Problem
Given the records below, would you repeat exactly the lines that begin at the one containing "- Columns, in" and end at the one containing "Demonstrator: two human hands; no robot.", inclusive?
Dataset records Start Marker
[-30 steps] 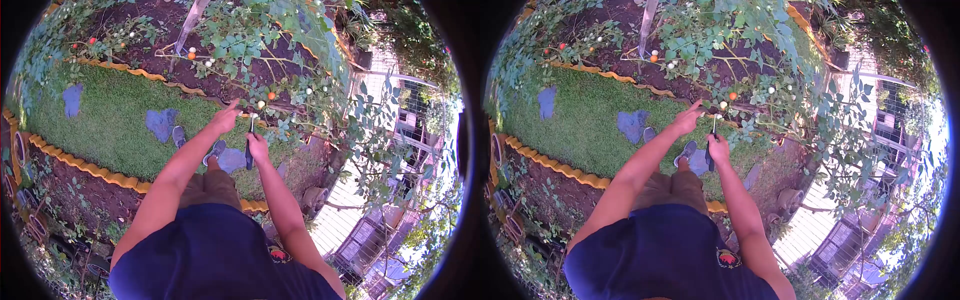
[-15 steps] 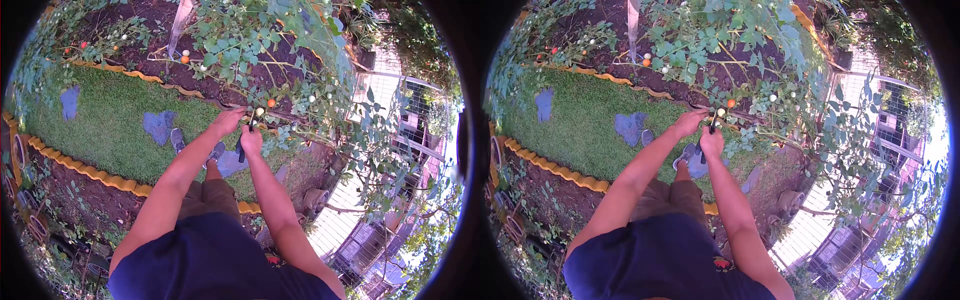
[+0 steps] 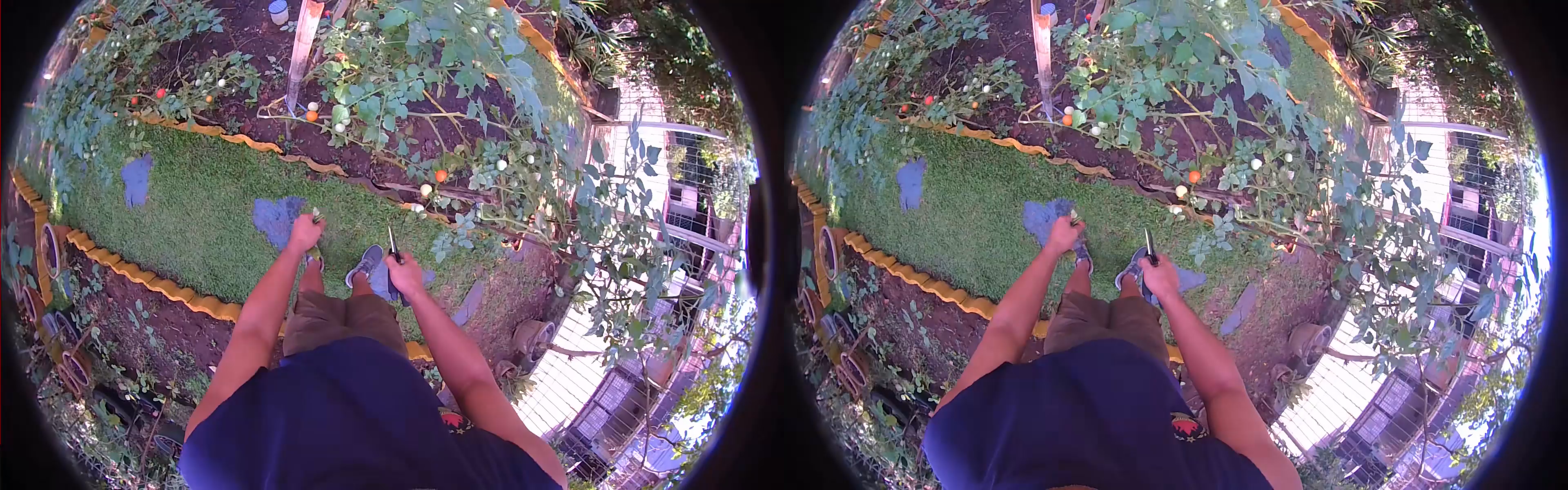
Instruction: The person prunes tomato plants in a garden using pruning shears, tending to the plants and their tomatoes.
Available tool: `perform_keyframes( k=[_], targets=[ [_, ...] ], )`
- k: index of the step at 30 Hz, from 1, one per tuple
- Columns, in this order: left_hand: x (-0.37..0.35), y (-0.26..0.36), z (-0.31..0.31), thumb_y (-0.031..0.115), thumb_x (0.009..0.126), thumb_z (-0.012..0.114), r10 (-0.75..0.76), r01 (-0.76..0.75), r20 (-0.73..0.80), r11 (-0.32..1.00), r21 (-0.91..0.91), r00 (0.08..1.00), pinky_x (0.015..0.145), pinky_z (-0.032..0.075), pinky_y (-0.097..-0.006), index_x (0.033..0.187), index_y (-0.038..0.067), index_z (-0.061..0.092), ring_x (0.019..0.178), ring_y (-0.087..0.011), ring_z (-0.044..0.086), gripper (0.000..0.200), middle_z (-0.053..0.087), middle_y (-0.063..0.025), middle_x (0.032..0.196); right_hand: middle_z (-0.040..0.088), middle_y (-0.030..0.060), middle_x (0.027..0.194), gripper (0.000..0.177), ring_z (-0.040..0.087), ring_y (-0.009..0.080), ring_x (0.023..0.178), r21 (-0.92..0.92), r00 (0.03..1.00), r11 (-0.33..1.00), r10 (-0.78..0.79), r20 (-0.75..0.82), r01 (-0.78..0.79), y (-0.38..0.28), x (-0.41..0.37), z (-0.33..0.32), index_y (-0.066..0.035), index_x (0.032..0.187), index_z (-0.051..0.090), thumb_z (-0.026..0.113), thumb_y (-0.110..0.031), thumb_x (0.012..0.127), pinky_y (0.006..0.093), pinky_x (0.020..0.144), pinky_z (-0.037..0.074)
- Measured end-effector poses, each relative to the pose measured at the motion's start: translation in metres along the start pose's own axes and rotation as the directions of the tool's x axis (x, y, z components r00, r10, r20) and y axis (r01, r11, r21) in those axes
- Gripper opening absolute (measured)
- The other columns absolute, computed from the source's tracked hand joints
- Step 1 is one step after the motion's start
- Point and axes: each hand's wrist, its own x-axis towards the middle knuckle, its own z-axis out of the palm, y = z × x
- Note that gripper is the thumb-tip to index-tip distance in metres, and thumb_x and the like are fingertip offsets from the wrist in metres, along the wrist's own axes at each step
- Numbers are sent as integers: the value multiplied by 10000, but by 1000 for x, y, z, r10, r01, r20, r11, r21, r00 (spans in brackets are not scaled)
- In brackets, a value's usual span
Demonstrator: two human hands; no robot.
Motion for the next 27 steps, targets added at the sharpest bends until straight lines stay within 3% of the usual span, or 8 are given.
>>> perform_keyframes(
  k=[2,4,10,15,17,19,23,27],
  targets=[
    [-39,-41,-37,248,839,664,-289,294,63,908,-298,955,538,484,-420,864,20,691,550,-241,616,232,657,-87,676,708,221,1054,566,671,380,1029,-131,997,991,-1,74,10,28,-18,3,-61,1158,673,638,-502,804,434,908,511],
    [-70,-89,-59,231,836,669,-431,408,87,741,-534,898,537,477,-357,814,75,635,572,-205,547,161,596,-35,691,704,218,1073,569,665,378,1046,-244,994,970,6,110,21,47,-38,-3,-70,1168,668,638,-503,801,433,917,507],
    [-140,-91,-56,218,837,596,-483,400,224,301,-866,847,557,421,-351,949,86,642,638,-183,526,179,589,-53,789,700,218,1086,550,664,378,1047,-347,979,938,57,196,15,132,-33,-24,-69,1145,669,643,-492,794,437,918,507],
    [-44,-66,11,110,813,628,-387,301,44,636,-711,921,656,473,-414,1042,66,629,728,-231,591,234,639,-67,857,709,207,1008,497,681,356,964,-281,979,959,98,176,-45,180,-16,-47,-54,1097,677,653,-452,802,428,848,513],
    [5,-22,24,63,794,655,-313,249,-193,923,-295,930,776,512,-446,1119,35,607,884,-303,672,330,697,-140,985,707,198,952,461,684,341,916,-274,978,959,124,167,-75,198,-12,-56,-47,1081,679,664,-416,805,424,816,511],
    [69,-2,44,73,772,693,-199,188,-362,980,-67,911,881,514,-448,1220,55,570,1043,-368,668,465,697,-198,1090,700,201,937,461,683,338,918,-213,986,968,149,69,-131,204,-25,-60,-40,1088,671,673,-402,803,426,825,513],
    [147,79,38,128,756,721,-125,117,-264,992,-46,956,946,501,-482,1390,176,490,1140,-416,611,677,661,-212,1191,701,217,1013,507,676,363,1009,-250,957,930,288,38,-269,270,-24,-42,-42,1119,662,692,-429,793,437,893,505],
    [209,74,55,169,736,757,36,20,-264,979,205,964,1052,453,-476,1407,94,474,1309,-382,496,732,458,-237,1454,683,248,1112,573,654,379,1085,-265,940,918,329,93,-295,295,-41,-27,-30,1163,657,689,-463,790,444,950,486]
  ],
)
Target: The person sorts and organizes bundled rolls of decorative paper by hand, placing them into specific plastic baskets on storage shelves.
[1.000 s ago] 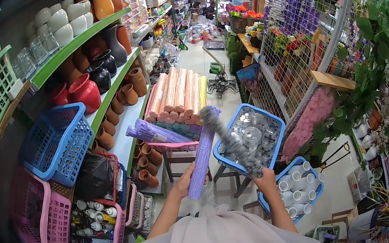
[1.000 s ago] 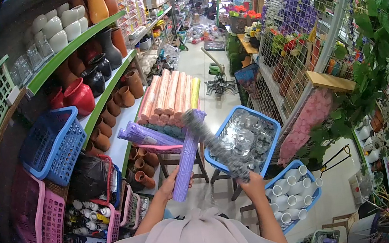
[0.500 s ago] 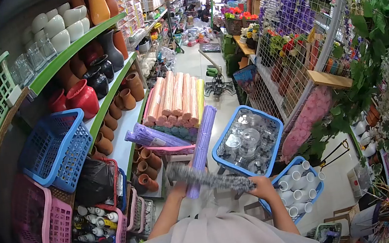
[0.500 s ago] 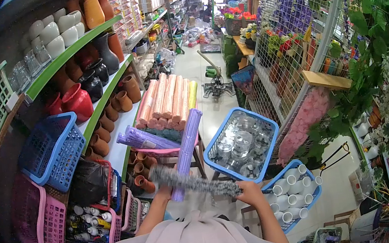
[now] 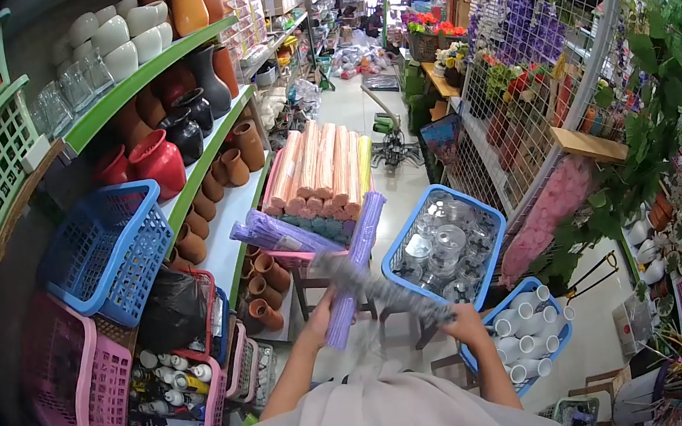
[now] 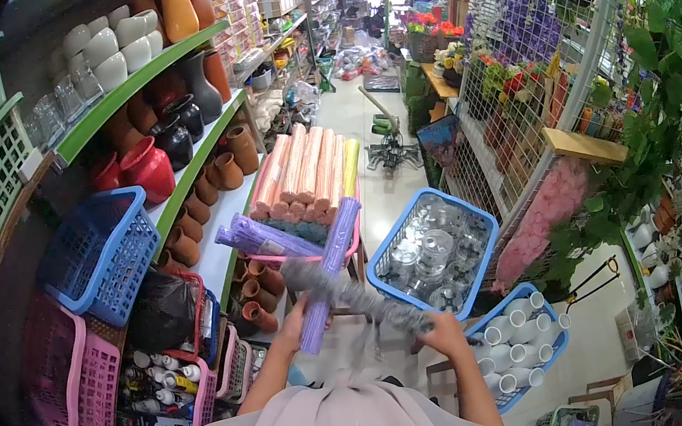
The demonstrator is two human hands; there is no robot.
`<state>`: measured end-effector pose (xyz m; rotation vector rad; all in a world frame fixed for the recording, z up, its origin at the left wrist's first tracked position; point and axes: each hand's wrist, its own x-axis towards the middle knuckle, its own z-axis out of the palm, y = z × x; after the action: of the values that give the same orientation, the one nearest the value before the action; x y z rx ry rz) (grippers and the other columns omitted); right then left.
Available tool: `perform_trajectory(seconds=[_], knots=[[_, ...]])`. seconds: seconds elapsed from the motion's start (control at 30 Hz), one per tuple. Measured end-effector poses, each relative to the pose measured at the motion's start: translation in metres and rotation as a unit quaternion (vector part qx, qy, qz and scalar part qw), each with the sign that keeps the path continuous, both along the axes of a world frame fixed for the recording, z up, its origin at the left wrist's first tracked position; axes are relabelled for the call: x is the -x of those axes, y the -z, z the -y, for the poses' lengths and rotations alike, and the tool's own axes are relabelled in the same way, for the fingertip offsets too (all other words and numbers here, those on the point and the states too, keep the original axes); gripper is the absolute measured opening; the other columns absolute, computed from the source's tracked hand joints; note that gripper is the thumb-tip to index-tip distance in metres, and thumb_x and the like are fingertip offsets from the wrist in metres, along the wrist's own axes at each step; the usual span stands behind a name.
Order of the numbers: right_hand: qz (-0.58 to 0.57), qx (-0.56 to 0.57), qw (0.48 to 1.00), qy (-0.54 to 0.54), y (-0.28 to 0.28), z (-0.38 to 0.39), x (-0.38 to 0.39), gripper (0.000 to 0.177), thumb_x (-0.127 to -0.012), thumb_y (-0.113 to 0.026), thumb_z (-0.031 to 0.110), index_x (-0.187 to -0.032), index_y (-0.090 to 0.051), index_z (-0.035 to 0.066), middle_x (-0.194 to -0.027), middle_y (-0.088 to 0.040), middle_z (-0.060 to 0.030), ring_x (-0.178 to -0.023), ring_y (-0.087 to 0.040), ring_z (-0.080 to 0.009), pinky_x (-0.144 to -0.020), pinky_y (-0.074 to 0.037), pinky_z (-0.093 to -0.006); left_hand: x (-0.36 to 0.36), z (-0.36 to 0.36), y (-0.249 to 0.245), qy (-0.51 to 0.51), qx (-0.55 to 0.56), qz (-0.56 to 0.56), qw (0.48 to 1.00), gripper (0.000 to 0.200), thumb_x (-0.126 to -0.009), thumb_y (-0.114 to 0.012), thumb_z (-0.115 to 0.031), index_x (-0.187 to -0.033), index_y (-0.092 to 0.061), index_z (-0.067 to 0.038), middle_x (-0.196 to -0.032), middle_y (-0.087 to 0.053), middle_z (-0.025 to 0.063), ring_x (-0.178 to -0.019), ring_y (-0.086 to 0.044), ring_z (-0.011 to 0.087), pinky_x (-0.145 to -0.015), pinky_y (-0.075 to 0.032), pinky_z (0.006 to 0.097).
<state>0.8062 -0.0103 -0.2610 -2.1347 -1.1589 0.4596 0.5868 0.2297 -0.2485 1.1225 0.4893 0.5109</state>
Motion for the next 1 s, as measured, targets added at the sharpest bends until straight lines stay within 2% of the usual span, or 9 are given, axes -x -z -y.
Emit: perform_trajectory(seconds=[0.07,0.27,0.47,0.53,0.6,0.67,0.87,0.93,1.0], knots=[[0.003,-0.062,0.989,0.134,0.006,-0.006,0.003,0.036,-0.068,-0.072,0.028,-0.090,-0.066,0.000,-0.079,-0.065,-0.0208,-0.074,-0.064,-0.0348,-0.066,-0.050,-0.0410,0.002,-0.006,0.005,0.108,0.090,0.060,0.988,0.049,-0.098,-0.036,-0.038,-0.138,-0.035,-0.009,-0.099,-0.058,0.0082,-0.076,-0.059,0.0202,-0.071,-0.051,0.0327],[0.069,-0.020,0.994,-0.087,-0.019,0.002,0.012,0.037,-0.066,-0.073,0.028,-0.090,-0.067,0.001,-0.078,-0.066,-0.0204,-0.074,-0.064,-0.0350,-0.065,-0.050,-0.0400,0.004,-0.004,0.018,0.043,0.035,-0.035,0.998,0.045,-0.099,-0.034,-0.037,-0.125,-0.049,-0.004,-0.105,-0.060,0.0098,-0.078,-0.060,0.0216,-0.071,-0.051,0.0324],[-0.040,-0.086,0.984,0.151,-0.017,-0.006,0.008,0.035,-0.068,-0.073,0.027,-0.088,-0.066,0.000,-0.074,-0.065,-0.0197,-0.069,-0.063,-0.0352,-0.064,-0.049,-0.0404,0.005,-0.010,0.022,0.126,0.093,0.082,0.984,0.046,-0.098,-0.037,-0.041,-0.127,-0.043,-0.006,-0.105,-0.060,0.0095,-0.082,-0.061,0.0192,-0.071,-0.052,0.0321],[0.057,-0.030,0.998,0.004,-0.005,-0.001,0.003,0.034,-0.069,-0.073,0.026,-0.088,-0.065,-0.002,-0.072,-0.064,-0.0192,-0.067,-0.063,-0.0323,-0.063,-0.048,-0.0381,0.003,-0.005,0.018,0.132,0.080,0.075,0.985,0.047,-0.098,-0.037,-0.042,-0.128,-0.042,-0.007,-0.103,-0.060,0.0093,-0.081,-0.061,0.0183,-0.071,-0.052,0.0317],[0.039,-0.004,0.998,-0.049,-0.011,0.004,0.002,0.034,-0.069,-0.074,0.025,-0.089,-0.065,-0.002,-0.074,-0.064,-0.0197,-0.069,-0.064,-0.0319,-0.065,-0.048,-0.0381,0.002,0.003,0.019,-0.010,0.193,-0.043,0.980,0.042,-0.099,-0.035,-0.040,-0.128,-0.044,-0.009,-0.095,-0.059,0.0058,-0.074,-0.058,0.0109,-0.068,-0.050,0.0275],[0.019,0.024,0.994,-0.104,-0.023,0.004,0.005,0.035,-0.069,-0.074,0.025,-0.090,-0.065,-0.002,-0.076,-0.065,-0.0202,-0.071,-0.064,-0.0314,-0.066,-0.048,-0.0380,0.006,-0.007,0.025,0.030,0.157,-0.041,0.986,0.043,-0.100,-0.035,-0.040,-0.129,-0.043,-0.010,-0.096,-0.059,0.0061,-0.075,-0.058,0.0116,-0.068,-0.051,0.0282],[-0.058,-0.057,0.991,0.107,-0.019,-0.002,0.015,0.035,-0.070,-0.073,0.025,-0.098,-0.066,0.004,-0.084,-0.066,-0.0195,-0.077,-0.064,-0.0325,-0.070,-0.048,-0.0387,0.011,0.001,0.002,0.105,0.154,0.078,0.979,0.045,-0.098,-0.039,-0.044,-0.128,-0.041,-0.010,-0.094,-0.058,0.0088,-0.083,-0.059,0.0173,-0.073,-0.052,0.0336],[-0.026,-0.041,0.994,-0.100,-0.023,0.003,0.017,0.035,-0.071,-0.073,0.025,-0.099,-0.067,0.006,-0.083,-0.067,-0.0178,-0.077,-0.065,-0.0306,-0.071,-0.049,-0.0370,0.011,0.001,0.001,0.097,0.162,0.070,0.979,0.045,-0.098,-0.039,-0.044,-0.128,-0.042,-0.011,-0.094,-0.057,0.0085,-0.084,-0.059,0.0172,-0.074,-0.051,0.0321],[-0.043,0.052,0.989,-0.133,-0.024,0.004,0.010,0.036,-0.069,-0.074,0.025,-0.100,-0.067,0.006,-0.084,-0.067,-0.0172,-0.079,-0.066,-0.0301,-0.073,-0.049,-0.0361,0.010,-0.001,0.003,0.055,0.065,0.053,0.995,0.044,-0.098,-0.037,-0.044,-0.128,-0.041,-0.011,-0.093,-0.057,0.0082,-0.082,-0.059,0.0181,-0.074,-0.051,0.0311]])
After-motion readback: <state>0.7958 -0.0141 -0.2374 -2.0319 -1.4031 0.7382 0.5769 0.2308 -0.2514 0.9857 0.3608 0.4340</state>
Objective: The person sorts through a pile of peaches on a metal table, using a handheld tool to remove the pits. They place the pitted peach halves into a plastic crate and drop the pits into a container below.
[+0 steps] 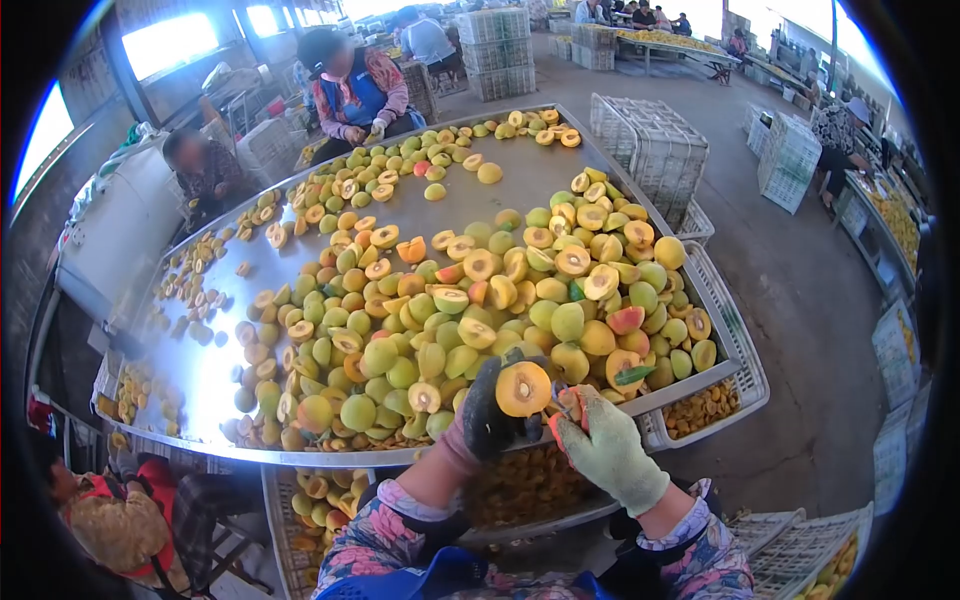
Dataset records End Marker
Response
- Columns, in this order: left_hand: x (-0.37..0.35), y (-0.26..0.36), z (-0.31..0.31), thumb_y (-0.031..0.115), thumb_x (0.009..0.126), thumb_z (-0.012..0.114), r10 (-0.75..0.76), r01 (-0.76..0.75), r20 (-0.73..0.80), r11 (-0.32..1.00), r21 (-0.91..0.91), r00 (0.08..1.00), pinky_x (0.015..0.145), pinky_z (-0.032..0.075), pinky_y (-0.097..-0.006), index_x (0.033..0.187), index_y (-0.038..0.067), index_z (-0.061..0.092), ring_x (0.019..0.178), ring_y (-0.087..0.011), ring_z (-0.044..0.086), gripper (0.000..0.200), middle_z (-0.053..0.087), middle_y (-0.063..0.025), middle_x (0.032..0.196); right_hand: middle_z (-0.040..0.088), middle_y (-0.030..0.060), middle_x (0.027..0.194), gripper (0.000..0.177), ring_z (-0.040..0.087), ring_y (-0.009..0.080), ring_x (0.023..0.178), r21 (-0.92..0.92), r00 (0.03..1.00), r11 (-0.33..1.00), r10 (-0.78..0.79), r20 (-0.75..0.82), r01 (-0.78..0.79), y (-0.38..0.28), x (-0.41..0.37), z (-0.33..0.32), index_y (-0.066..0.035), index_x (0.032..0.187), index_z (-0.051..0.090), thumb_z (-0.026..0.113), thumb_y (-0.110..0.031), thumb_x (0.012..0.127), pinky_y (0.006..0.093), pinky_x (0.020..0.144), pinky_z (-0.037..0.074)
- Measured end-effector poses, each relative to the pose measured at the motion's start: translation in metres along the start pose's own axes and rotation as the directions of the tool's x axis (x, y, z components r00, r10, r20) and y axis (r01, r11, r21) in those axes
- Gripper opening absolute (measured)
- The other columns absolute, computed from the source's tracked hand joints
- Step 1 is one step after the motion's start
- Point and axes: each hand's wrist, its own x-axis towards the middle knuckle, its own z-axis out of the palm, y = z × x
- Note that gripper is the thumb-tip to index-tip distance in metres, and thumb_x and the like are fingertip offsets from the wrist in metres, along the wrist's own axes at each step
- Numbers are sent as integers: the value multiplied by 10000, but by 1000 for x, y, z, r10, r01, r20, r11, r21, r00 (spans in brackets are not scaled)
- In brackets, a value's usual span
Demonstrator: two human hands; no robot.

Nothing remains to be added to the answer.